そのほかに考えられる原因
子宮筋腫の増殖には女性ホルモンのエストロゲンが大きく影響していることを述べてきましたが、妊娠・出産経験の少なさ以外にも子宮筋腫の因子は多く論じられています。
ここで紹介するものは、あくまで子宮筋腫の発生・成長の原因として考えられるものであり、明確な子宮筋腫の原因は、現代医学では知られていません。
改善のヒントとして参考にして下さい。
ストレスや生活習慣によるホルモンバランスの乱れ
多くの病気で言われることですが、ストレスは健康を害する原因になります。
美容においても、強いストレスは女性ホルモンのバランスを崩し、ニキビや肌荒れを起こしやすくなると言われていますね。
子宮筋腫の場合、ストレスによってホルモンバランス (エストロゲンとプロゲステロンのバランス) が崩れることが原因になるのではないかと懸念されています。
子宮筋腫かもしれないという不安があったり、実際に子宮筋腫という診断をされた場合は、精神的に多大なストレスを抱えてしまいがちです。
しかし、そのストレスによってホルモンバランスを崩し、さらに子宮筋腫を悪化させてしまう可能性がありますので、必要以上に悩み込まないことが大切です。
まずは、子宮筋腫の正しい知識を押さえて、できるだけ不安を少なくするようにしましょう。
また、日常生活や仕事面でも、不要なストレスは極力なくしていきたいものです。
不規則な生活習慣 (睡眠不足・偏食など) は、気づかないうちに肉体的・精神的ストレスを徐々に溜めていってしまいます。
思い当たったところから、少しずつでよいので改善していくようにしましょう。
タバコが子宮筋腫を抑止する?
タバコを吸う女性には子宮筋腫が少ないと言われています。
これは、ニコチンにエストロゲンの分泌を抑える働きがあるためと考えられます。
しかし、ご存じの通り、タバコは万病の元であり、ガンの最大原因です。
子宮筋腫が良性腫瘍であるのに対し、タバコによって発生するガンは悪性腫瘍ですから、より深刻な病気を招いてしまいます。

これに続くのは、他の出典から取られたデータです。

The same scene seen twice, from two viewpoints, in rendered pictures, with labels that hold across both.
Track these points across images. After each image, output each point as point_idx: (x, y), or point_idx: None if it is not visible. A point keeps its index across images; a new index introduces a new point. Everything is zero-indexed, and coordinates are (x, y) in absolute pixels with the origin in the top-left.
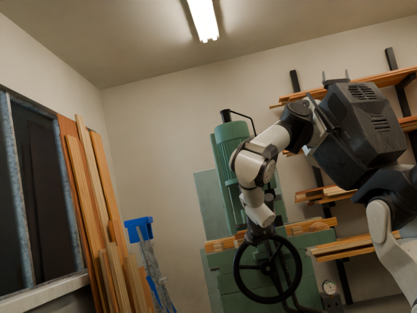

子宮筋腫を予防する目的でタバコを吸うなどということは絶対にやめましょう。
動物性脂肪が子宮筋腫を育てる
食事と子宮筋腫の関連性もまだまだ解明されていませんが、動物性脂肪はエストロゲンの分泌を促し、子宮筋腫を悪化させやすいと言われています。
肉や乳製品などを好む人は注意しましょう。
月経そのものが子宮筋腫の原因?
成人女性の子宮内では、排卵 → 子宮内膜の増殖 → 月経というサイクルが約28日ごとに繰り返されています。
※月経のしくみについては、月経と女性ホルモンの関係のところで紹介しています。
受精卵が着床するときに備えて子宮内膜は増殖するわけですが、受精卵が着床しなかった場合は、子宮内膜は増殖を中断しなければなりません。
このように順調な増殖を中途でストップさせたときに負荷がかかり、子宮筋腫を発生させてしまうという説があります。
あるいは、頻繁に子宮内膜が増殖する中で、筋腫の原因となるような異常な細胞ができてしまうという見方もあります。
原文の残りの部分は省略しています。